What functions can be called on a shared struct that's implicitly castable to immutable?

deadalnix deadalnix at gmail.com
Tue Nov 5 17:28:10 PST 2013


On Wednesday, 6 November 2013 at 01:04:19 UTC, Simen Kjærås wrote:
> I believe you are thinking of strict consistency[0][1], not 
> sequential consistency[2][3].
>
> In the former case, all reads are required to return the result 
> of the last write to that address. In the case of sequential 
> consistency, it is only necessary that each processor performs 
> reads in the order they are issued, and that each processor 
> sees the results of other processors' writes in the order in 
> which they are issued.
>
> From Lamport's original paper[4] on the subject: "the result of 
> any execution is the same as if the operations of all the 
> processors were executed in some sequential order, and the 
> operations of each individual processor appear in this sequence 
> in the order specified by its program."
>

Yes, that is what sequential consistency is. It require both the 
writer and the reader to cooperate for this to happen.
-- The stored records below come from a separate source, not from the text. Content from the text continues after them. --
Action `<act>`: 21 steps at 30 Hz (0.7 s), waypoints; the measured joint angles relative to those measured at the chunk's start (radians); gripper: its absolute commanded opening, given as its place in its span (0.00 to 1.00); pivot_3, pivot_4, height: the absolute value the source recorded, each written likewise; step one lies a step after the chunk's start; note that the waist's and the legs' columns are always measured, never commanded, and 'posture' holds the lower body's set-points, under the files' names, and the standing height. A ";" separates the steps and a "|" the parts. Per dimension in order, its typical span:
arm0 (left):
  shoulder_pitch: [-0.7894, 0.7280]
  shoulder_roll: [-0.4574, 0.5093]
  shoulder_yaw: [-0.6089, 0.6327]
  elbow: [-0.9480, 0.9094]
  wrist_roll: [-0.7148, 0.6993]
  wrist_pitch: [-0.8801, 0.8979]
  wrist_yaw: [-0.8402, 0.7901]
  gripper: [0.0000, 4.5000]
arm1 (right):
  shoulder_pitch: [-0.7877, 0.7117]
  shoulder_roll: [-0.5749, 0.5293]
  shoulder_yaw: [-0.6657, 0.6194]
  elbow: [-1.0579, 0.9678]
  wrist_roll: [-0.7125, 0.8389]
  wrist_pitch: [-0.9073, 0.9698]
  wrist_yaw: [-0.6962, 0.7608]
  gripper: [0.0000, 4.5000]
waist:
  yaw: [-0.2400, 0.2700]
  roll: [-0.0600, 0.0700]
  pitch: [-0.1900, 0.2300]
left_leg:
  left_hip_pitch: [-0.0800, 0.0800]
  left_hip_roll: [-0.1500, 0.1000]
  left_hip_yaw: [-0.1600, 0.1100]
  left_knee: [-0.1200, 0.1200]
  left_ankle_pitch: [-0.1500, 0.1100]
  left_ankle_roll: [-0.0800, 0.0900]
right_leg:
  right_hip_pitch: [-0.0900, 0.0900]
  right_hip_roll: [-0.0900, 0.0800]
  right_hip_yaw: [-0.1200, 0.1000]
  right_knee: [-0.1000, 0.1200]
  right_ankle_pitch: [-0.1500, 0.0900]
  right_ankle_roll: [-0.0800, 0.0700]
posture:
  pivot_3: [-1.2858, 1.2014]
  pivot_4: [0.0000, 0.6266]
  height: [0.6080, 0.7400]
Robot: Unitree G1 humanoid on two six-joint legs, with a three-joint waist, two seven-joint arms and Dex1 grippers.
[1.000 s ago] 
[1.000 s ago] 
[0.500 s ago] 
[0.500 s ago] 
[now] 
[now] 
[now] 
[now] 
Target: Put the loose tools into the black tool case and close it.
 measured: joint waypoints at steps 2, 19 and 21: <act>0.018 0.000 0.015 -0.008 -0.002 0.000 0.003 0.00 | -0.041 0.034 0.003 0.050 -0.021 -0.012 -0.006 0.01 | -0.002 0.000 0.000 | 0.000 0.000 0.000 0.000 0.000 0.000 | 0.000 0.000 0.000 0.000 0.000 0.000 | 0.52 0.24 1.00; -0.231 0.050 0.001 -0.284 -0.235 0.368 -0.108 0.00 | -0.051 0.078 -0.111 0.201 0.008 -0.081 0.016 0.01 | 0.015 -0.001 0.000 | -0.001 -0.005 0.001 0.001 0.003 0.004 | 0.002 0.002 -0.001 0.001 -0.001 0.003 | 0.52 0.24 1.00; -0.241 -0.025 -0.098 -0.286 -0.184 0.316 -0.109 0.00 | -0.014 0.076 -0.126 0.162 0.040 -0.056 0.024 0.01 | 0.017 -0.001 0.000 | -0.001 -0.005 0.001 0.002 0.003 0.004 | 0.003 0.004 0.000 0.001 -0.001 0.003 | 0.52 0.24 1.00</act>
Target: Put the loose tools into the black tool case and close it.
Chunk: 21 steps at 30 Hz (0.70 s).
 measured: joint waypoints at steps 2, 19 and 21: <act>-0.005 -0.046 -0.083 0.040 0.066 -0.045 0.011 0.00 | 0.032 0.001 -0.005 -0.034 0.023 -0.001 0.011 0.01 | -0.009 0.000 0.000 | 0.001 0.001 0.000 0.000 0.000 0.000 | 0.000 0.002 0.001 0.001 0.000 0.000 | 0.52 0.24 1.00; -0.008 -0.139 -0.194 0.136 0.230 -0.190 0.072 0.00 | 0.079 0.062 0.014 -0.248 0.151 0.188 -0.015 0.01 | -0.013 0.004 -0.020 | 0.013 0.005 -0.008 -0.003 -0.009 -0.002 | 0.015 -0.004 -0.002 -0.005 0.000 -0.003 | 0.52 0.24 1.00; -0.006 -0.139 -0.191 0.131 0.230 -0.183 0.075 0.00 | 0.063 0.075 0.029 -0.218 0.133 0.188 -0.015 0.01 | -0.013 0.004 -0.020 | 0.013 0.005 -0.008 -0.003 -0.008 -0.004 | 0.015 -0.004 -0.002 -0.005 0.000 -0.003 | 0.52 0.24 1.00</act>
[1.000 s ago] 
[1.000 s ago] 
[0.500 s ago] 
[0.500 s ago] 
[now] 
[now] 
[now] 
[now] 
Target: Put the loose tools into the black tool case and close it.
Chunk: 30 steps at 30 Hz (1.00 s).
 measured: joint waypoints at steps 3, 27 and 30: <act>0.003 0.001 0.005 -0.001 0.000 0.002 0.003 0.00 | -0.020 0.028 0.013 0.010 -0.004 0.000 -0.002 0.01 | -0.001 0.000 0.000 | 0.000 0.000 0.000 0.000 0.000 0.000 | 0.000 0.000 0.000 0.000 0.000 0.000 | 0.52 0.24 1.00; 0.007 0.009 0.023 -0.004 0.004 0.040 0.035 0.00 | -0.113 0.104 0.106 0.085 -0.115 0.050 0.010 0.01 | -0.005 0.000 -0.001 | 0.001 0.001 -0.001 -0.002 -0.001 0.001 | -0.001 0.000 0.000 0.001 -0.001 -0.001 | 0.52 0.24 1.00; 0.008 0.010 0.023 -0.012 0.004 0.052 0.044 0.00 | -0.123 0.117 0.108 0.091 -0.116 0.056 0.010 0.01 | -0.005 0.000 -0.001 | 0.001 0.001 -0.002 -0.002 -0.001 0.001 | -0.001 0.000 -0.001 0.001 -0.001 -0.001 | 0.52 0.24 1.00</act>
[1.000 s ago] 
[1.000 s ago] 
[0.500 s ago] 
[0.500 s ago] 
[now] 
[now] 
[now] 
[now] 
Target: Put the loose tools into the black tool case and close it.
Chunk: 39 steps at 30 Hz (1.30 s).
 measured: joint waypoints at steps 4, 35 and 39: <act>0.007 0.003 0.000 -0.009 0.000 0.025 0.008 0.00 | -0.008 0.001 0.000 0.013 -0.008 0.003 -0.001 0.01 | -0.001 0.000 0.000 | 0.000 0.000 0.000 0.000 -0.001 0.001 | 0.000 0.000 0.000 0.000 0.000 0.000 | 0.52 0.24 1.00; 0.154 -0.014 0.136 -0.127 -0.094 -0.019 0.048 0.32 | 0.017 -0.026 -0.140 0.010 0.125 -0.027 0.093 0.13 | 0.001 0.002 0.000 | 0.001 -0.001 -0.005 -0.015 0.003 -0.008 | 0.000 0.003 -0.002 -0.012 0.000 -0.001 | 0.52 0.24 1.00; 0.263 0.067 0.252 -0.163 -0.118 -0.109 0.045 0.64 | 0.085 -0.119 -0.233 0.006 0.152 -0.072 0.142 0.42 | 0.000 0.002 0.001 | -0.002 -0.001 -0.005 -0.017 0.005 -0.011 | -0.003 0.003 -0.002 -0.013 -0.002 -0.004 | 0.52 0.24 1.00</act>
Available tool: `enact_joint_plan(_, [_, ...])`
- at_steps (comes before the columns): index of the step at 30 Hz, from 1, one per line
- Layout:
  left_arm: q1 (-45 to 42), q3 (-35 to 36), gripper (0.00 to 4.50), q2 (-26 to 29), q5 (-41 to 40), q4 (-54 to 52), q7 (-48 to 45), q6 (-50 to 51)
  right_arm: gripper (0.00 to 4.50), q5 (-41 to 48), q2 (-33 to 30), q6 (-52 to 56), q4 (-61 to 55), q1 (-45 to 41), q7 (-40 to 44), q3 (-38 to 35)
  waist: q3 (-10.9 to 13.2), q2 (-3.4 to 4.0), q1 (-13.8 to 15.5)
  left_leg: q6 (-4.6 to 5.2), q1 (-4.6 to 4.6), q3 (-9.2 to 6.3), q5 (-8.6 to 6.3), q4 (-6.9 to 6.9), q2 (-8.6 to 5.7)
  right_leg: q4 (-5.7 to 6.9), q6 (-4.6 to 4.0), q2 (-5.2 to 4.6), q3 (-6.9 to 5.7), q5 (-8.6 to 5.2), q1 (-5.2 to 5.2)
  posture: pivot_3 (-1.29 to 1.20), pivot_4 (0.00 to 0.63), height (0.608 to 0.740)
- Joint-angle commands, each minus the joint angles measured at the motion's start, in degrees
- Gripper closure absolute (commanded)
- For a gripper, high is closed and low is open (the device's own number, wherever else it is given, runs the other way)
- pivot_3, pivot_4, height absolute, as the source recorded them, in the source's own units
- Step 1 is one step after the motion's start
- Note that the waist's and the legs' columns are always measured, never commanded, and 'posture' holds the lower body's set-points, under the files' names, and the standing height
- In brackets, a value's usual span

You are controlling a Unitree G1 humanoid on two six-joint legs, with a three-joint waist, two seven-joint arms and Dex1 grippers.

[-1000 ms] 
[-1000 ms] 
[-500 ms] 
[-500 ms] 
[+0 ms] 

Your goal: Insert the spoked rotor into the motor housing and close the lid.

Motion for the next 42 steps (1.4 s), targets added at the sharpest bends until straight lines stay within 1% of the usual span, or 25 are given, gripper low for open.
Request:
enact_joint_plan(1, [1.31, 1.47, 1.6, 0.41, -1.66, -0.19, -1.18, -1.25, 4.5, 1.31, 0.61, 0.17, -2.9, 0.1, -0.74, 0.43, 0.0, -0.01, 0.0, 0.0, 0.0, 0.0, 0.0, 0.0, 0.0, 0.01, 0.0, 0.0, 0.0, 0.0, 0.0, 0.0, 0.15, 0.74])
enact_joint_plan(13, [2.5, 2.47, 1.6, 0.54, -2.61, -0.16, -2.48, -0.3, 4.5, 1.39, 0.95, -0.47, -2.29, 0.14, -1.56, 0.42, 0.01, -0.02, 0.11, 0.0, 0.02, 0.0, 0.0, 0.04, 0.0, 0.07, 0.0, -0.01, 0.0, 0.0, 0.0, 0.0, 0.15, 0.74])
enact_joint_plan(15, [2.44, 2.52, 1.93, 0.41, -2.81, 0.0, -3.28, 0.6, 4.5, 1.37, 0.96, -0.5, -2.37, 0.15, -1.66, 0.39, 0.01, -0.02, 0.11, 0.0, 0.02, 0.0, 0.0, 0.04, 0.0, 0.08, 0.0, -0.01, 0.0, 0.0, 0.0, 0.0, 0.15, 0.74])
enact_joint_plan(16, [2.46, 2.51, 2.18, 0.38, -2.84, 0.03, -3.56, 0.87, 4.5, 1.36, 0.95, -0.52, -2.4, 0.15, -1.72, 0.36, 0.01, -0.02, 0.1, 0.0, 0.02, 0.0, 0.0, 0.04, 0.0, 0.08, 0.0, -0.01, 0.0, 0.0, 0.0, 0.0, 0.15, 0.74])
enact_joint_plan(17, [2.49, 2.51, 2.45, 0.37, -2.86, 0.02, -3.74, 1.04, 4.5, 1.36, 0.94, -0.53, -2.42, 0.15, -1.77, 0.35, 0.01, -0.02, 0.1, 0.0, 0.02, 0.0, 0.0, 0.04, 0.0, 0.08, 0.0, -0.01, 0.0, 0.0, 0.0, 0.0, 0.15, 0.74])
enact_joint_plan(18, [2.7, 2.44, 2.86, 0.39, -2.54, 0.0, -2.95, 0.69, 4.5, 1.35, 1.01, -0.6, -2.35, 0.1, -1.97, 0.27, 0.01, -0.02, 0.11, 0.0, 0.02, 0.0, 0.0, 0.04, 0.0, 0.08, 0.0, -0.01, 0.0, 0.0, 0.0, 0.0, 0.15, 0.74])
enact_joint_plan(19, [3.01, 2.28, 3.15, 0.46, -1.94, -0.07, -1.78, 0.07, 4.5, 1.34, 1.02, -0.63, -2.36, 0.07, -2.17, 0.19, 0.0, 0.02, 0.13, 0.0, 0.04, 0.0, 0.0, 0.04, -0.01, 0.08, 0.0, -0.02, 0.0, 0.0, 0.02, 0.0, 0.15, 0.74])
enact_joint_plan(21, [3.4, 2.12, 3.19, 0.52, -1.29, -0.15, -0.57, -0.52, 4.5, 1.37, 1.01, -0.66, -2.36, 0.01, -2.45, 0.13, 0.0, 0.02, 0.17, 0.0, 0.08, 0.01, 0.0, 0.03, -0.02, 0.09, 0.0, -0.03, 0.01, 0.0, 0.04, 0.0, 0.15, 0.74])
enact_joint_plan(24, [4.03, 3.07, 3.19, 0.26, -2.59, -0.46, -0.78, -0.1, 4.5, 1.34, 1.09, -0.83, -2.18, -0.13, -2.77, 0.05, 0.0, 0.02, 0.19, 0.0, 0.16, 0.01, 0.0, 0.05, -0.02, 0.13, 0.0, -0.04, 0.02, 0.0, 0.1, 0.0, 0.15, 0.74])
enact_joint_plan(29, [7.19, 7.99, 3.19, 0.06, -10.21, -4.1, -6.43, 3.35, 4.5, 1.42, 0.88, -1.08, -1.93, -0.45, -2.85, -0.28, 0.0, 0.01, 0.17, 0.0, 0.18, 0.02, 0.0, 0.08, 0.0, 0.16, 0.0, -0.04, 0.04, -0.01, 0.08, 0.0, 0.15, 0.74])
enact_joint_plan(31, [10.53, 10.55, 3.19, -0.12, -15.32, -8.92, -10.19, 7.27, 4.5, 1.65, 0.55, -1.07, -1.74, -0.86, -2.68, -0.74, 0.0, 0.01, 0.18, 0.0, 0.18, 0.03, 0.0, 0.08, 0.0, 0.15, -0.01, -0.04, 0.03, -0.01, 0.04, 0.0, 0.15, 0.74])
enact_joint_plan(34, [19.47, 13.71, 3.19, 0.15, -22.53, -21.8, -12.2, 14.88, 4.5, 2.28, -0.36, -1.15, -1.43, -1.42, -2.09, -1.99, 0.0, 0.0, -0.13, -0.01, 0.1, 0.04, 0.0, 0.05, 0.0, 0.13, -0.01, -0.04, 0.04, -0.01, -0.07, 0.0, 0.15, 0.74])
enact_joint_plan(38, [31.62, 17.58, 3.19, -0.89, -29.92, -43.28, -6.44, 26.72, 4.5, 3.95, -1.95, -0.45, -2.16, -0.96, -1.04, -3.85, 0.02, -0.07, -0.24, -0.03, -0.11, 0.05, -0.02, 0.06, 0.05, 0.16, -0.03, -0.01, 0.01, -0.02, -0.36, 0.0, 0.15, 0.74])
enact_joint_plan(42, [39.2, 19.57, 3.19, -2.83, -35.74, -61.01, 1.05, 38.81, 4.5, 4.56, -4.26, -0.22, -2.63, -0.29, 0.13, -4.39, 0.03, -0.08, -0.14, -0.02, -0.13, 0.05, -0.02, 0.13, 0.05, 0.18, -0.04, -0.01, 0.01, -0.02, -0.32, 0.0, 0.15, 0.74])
People often get confused by think the reader do not need to do 
anything special as the MOV instruction on x86 have the needed 
guarantee. Consider that thread a does :
arr[0] = newvalue0
arr[1] = newvalue1

thread 2 could see newvalue1 but not newvalue0 is no sequential 
consistency is present.

Note that it will happen to work on x86, because of the strong 
memory model of x86, but it is not something safe in the general 
case and something we should rely on in language specs.

> In essence, what I propose is a behavior equivalent to that the 
> function fuzz finish (essentially) instantaneously.
>

In this very specific case, the function does nothing, so it is 
safe. But we don't want to define rules that depend on the 
function implementation.

>> Without sequential consistency, CPU1 can see the operation of 
>> CPU2 in
>> the wrong order,
>
> Indeed. Now, as I have shown, making a copy makes sure no such 
> thing will happen. Unless, as stated above, you mean strict 
> consistency.
>

No making a copy is fine and the case where you pass by value 
(you make a copy) do indeed work as expected.

> I especially suggest you read reference [3], as it shows very 
> well that two executions of the same sequentially consistent 
> program may give different results.
>

I understand the difference. But as long as both require 
cooperation of the 2 threads, it doesn't change much to our 
discussion here. We also do not say that sequential consistency 
will magically make the program correct. Simply that sequential 
consistency is what D's shared qualifier ensure. If the shared is 
somehow elided like you propose, then the compiler wont issue the 
correct reads with the pure const function, and sequential 
consistency won't be ensured anymore. This is not acceptable as 
per spec, shared things are sequentially consistent.